» **What you will do**
Reproduce word for word the lines between those holding "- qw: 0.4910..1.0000" and "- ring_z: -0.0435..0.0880", inclusive, and nothing else from the data below.

START Supplied material

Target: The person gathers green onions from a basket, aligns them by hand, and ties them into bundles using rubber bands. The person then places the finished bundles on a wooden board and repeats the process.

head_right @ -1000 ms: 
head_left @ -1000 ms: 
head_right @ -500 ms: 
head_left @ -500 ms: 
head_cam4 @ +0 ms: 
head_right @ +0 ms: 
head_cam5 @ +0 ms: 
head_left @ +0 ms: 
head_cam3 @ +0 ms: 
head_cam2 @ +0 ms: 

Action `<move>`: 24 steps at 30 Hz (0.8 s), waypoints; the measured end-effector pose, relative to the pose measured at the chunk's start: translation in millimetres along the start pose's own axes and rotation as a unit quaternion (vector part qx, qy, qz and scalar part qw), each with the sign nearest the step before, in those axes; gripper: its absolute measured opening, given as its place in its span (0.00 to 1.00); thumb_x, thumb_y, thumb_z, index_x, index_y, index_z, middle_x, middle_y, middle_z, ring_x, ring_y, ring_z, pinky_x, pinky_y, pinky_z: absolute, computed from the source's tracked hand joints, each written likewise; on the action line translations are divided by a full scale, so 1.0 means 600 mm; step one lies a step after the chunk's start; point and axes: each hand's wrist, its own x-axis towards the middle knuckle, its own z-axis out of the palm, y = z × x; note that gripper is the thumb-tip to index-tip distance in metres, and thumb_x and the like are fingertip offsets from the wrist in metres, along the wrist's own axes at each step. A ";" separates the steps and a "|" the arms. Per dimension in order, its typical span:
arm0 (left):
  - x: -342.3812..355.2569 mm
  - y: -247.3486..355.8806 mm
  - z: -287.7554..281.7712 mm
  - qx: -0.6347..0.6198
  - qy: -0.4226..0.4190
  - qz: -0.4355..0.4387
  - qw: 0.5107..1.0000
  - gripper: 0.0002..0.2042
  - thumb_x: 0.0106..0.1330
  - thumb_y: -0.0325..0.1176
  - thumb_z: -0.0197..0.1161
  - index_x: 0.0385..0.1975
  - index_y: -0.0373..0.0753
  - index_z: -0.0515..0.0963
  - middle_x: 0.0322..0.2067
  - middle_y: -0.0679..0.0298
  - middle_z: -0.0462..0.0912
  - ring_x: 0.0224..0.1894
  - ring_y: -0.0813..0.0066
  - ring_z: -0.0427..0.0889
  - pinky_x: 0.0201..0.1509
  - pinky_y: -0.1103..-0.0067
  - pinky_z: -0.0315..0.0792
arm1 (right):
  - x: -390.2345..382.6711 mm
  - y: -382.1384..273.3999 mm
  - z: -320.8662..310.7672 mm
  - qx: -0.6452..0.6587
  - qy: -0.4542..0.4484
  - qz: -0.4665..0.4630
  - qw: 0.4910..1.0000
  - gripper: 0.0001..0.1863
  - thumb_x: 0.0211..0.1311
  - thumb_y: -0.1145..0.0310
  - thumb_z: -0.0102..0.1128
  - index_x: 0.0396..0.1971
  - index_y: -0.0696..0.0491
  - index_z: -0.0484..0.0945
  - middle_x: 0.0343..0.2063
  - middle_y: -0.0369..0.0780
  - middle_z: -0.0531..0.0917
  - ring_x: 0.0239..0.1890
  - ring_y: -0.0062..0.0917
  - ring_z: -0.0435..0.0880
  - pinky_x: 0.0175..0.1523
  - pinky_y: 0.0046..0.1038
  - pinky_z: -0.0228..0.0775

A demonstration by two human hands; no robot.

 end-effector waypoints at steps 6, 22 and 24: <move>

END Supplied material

» **Task response**
  - qw: 0.4910..1.0000
  - gripper: 0.0001..0.1863
  - thumb_x: 0.0211..0.1311
  - thumb_y: -0.1145..0.0310
  - thumb_z: -0.0102..0.1128
  - index_x: 0.0396..0.1971
  - index_y: -0.0696..0.0491
  - index_z: -0.0484..0.0945
  - middle_x: 0.0343..0.2063
  - middle_y: -0.0369..0.0780
  - middle_z: -0.0531..0.0917
  - ring_x: 0.0239..0.1890
  - ring_y: -0.0062..0.0917
  - ring_z: -0.0435..0.0880

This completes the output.